____ Material provided

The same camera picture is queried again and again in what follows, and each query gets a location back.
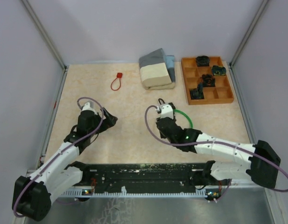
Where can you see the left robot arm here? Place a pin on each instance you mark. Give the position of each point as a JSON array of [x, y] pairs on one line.
[[35, 194]]

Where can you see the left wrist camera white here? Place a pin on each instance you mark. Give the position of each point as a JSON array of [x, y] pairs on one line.
[[89, 106]]

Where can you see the wooden compartment tray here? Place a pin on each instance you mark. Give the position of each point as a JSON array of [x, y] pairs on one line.
[[220, 94]]

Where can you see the red cable seal lock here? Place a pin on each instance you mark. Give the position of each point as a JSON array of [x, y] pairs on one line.
[[116, 83]]

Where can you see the dark rolled item middle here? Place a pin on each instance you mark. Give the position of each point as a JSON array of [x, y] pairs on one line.
[[208, 80]]

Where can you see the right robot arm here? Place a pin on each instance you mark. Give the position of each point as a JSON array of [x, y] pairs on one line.
[[256, 162]]

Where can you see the dark rolled item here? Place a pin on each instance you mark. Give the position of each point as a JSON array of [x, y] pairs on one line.
[[202, 61], [197, 93], [208, 80], [218, 70]]

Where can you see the dark rolled item lower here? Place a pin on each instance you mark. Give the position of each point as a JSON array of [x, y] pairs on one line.
[[197, 93]]

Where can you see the folded grey beige cloth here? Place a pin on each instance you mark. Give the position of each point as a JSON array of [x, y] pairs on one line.
[[157, 70]]

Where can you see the aluminium frame post right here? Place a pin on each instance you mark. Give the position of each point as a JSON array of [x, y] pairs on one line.
[[262, 8]]

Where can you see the dark rolled item top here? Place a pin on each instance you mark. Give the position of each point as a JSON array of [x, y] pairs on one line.
[[202, 61]]

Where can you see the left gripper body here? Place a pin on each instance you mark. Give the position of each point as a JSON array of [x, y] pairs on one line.
[[97, 119]]

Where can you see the aluminium frame post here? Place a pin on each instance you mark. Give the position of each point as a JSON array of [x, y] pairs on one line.
[[43, 33], [262, 8]]

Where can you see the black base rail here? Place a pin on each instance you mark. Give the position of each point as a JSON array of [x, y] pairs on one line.
[[146, 177]]

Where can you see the aluminium frame post left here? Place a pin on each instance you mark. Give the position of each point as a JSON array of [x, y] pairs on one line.
[[43, 33]]

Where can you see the green cable lock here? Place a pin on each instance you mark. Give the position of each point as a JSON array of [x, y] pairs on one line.
[[186, 116]]

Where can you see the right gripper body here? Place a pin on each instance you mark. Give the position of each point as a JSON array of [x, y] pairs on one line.
[[161, 135]]

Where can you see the dark rolled item right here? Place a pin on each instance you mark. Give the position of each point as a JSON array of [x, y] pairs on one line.
[[218, 70]]

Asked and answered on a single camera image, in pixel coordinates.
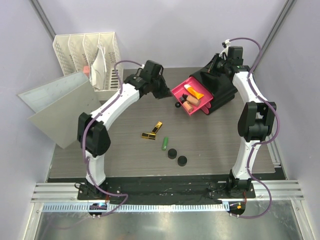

________

Write the entries above out again exactly, but not the pictures.

The same camera picture is queried again and again in what follows, and each query gets a location back.
Where can you see the left robot arm here? Place a pin on each instance you mark. Give the position of each point as a JSON array of [x, y] pairs on one line.
[[35, 194]]

Where can you see the left wrist camera white here? Place a pin on each instance you mark. Give the position of each point as a JSON array of [x, y] pairs on one line.
[[89, 106]]

Where can you see the wooden compartment tray here? Place a pin on each instance you mark. Give the position of each point as a JSON array of [x, y] pairs on one line.
[[220, 94]]

Where can you see the red cable seal lock here? Place a pin on each instance you mark. Give the position of each point as a JSON array of [x, y] pairs on one line.
[[116, 83]]

Where can you see the dark rolled item middle here? Place a pin on each instance you mark. Give the position of each point as a JSON array of [x, y] pairs on one line.
[[208, 80]]

Where can you see the right robot arm here? Place a pin on each instance you mark. Give the position of each point as a JSON array of [x, y] pairs on one line.
[[256, 162]]

Where can you see the dark rolled item here? Place a pin on each instance you mark. Give the position of each point as a JSON array of [x, y] pairs on one line.
[[202, 61], [197, 93], [208, 80], [218, 70]]

Where can you see the dark rolled item lower here? Place a pin on each instance you mark. Give the position of each point as a JSON array of [x, y] pairs on one line.
[[197, 93]]

Where can you see the folded grey beige cloth here? Place a pin on each instance you mark. Give the position of each point as a JSON array of [x, y] pairs on one line.
[[157, 70]]

Where can you see the aluminium frame post right here? Place a pin on each instance you mark. Give the position of each point as a JSON array of [x, y] pairs on one line.
[[262, 8]]

Where can you see the dark rolled item top here? Place a pin on each instance you mark. Give the position of each point as a JSON array of [x, y] pairs on one line.
[[202, 61]]

Where can you see the left gripper body here? Place a pin on each instance you mark. Give the position of each point as a JSON array of [x, y] pairs on one line.
[[97, 119]]

Where can you see the aluminium frame post here? Place a pin on each instance you mark. Give the position of each point as a JSON array of [x, y] pairs on one line.
[[43, 33], [262, 8]]

Where can you see the black base rail here? Place a pin on each instance you mark. Give the position of each point as a JSON array of [x, y] pairs on one line.
[[146, 177]]

Where can you see the aluminium frame post left here? Place a pin on each instance you mark. Give the position of each point as a JSON array of [x, y] pairs on one line.
[[43, 33]]

Where can you see the green cable lock here? Place a pin on each instance you mark. Give the position of each point as a JSON array of [x, y] pairs on one line.
[[186, 116]]

Where can you see the right gripper body here? Place a pin on each instance you mark. Give the position of each point as a JSON array of [x, y] pairs on one line.
[[161, 135]]

Where can you see the dark rolled item right here? Place a pin on each instance you mark. Give the position of each point as a JSON array of [x, y] pairs on one line.
[[218, 70]]

Asked and answered on a single camera image, in pixel coordinates.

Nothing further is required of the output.